Quel diminutivo le dava la pelle d’oca per il ribrezzo.
«Non chiamarmi così. E non fare un altro passo o quella mano te la stacco!» ringhiò, ma Caroline rise esilarata.
«Su, su, stai esagerando. Se non ti dai una calmata faremo tardi, e non puoi arrivare tardi al tuo matrimonio: ho pianificato tutto nel minimo dettaglio per settimane, non ti permetterò di rovinarmi l’evento!»
Katherine desiderò prendere Caroline per i polsi e romperglieli entrambi, invece quella la prese per le braccia e sorrise fiduciosa.
«No. Non ci sarà nessun matrimonio. Io non mi sposo. Odio i matrimoni.» disse atona.
Caroline annuì, ignorandola totalmente, mentre Elena rimuoveva con cautela il cellofan dall’abito, faticando a muoversi nel suo stesso vestito da damigella, troppo stretto ed elegante rispetto al solito.
Katherine la guardò controllare per l’ennesima volta orli e bottoni prima di togliere l’abito bianco dalla gruccia e portarglielo con un sorriso.

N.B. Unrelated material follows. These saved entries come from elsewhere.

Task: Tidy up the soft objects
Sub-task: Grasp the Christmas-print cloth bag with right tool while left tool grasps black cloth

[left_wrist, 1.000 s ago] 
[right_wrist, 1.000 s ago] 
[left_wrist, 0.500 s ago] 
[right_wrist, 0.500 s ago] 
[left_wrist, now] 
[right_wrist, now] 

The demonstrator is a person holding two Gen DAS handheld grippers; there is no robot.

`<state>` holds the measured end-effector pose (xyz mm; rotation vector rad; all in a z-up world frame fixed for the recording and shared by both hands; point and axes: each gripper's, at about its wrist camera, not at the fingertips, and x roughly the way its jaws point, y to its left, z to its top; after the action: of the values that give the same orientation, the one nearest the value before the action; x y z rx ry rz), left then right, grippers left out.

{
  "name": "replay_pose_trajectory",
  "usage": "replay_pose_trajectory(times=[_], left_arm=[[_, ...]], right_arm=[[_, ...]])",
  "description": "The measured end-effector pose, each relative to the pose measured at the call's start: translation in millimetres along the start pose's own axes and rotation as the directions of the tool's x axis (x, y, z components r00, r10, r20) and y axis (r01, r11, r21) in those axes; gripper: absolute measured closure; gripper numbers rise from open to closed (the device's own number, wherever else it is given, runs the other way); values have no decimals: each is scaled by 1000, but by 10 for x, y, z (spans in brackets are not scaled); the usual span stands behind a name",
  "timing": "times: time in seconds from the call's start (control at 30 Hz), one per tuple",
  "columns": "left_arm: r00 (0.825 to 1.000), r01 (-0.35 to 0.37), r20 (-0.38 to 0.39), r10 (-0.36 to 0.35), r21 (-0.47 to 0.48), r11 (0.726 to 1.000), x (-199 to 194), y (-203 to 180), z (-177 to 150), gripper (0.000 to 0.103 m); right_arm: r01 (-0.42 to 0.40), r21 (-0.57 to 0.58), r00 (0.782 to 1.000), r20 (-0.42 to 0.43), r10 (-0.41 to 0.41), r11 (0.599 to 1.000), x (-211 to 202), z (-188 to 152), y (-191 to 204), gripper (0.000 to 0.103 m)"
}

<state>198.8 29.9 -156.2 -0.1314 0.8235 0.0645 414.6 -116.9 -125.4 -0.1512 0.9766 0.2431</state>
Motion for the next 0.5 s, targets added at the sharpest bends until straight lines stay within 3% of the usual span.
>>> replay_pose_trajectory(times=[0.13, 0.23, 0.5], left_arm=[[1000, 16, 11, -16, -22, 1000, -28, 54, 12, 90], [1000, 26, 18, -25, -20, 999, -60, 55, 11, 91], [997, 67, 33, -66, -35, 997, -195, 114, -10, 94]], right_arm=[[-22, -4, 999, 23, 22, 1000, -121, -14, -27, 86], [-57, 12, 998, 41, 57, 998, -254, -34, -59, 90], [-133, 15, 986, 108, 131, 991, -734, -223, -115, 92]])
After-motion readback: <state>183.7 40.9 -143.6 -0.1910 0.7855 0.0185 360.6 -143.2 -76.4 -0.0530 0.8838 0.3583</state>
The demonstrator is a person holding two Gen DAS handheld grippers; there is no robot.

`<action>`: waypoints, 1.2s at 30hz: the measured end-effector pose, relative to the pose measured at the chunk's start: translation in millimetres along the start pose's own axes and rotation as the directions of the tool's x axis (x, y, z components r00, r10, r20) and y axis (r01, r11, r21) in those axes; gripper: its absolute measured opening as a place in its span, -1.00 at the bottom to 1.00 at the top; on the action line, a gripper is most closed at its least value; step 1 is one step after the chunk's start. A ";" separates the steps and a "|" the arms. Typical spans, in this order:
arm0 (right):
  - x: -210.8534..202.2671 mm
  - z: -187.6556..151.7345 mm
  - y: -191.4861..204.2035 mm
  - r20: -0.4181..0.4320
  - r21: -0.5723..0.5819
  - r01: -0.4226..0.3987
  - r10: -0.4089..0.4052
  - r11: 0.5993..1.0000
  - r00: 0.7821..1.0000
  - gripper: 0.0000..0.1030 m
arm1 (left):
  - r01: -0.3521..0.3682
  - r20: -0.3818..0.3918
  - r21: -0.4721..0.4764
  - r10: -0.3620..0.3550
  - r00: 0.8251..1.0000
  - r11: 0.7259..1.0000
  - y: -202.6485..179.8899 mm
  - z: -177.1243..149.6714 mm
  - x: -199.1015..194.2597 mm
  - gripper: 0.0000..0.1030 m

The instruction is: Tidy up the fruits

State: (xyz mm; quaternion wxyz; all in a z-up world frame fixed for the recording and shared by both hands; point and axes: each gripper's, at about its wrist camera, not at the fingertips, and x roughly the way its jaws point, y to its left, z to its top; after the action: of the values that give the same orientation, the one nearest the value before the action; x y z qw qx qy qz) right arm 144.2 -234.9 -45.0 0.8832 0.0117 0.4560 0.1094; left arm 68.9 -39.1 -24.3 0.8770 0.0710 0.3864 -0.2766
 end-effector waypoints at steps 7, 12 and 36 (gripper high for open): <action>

«Io non mi sposo.» ripeté.
«Sì che ti sposi. E poi se anche alla fine dovessi cambiare idea, hai tutto il tempo che vuoi per divorziare. E sposarti di nuovo. Ma poi divorzieresti ancora, e sappiamo tutti che a quel punto io starei già preparando il tuo terzo matrimonio. Ovviamente sempre con Damon. È l’unico abbastanza masochista da pensare davvero di potersi sposare con te.»
«Care, non credo che questa sia una motivazione sufficiente a toglierle i dubbi.» rise Elena, lanciando però uno sguardo esitante a Katherine.
«Certo che lo è!»
Caroline sfilò con nonchalance la veste da camera alla vampira, visto che questa non sembrava in grado di collaborare - o semplicemente non lo desiderava - e gettò l’indumento in un angolo.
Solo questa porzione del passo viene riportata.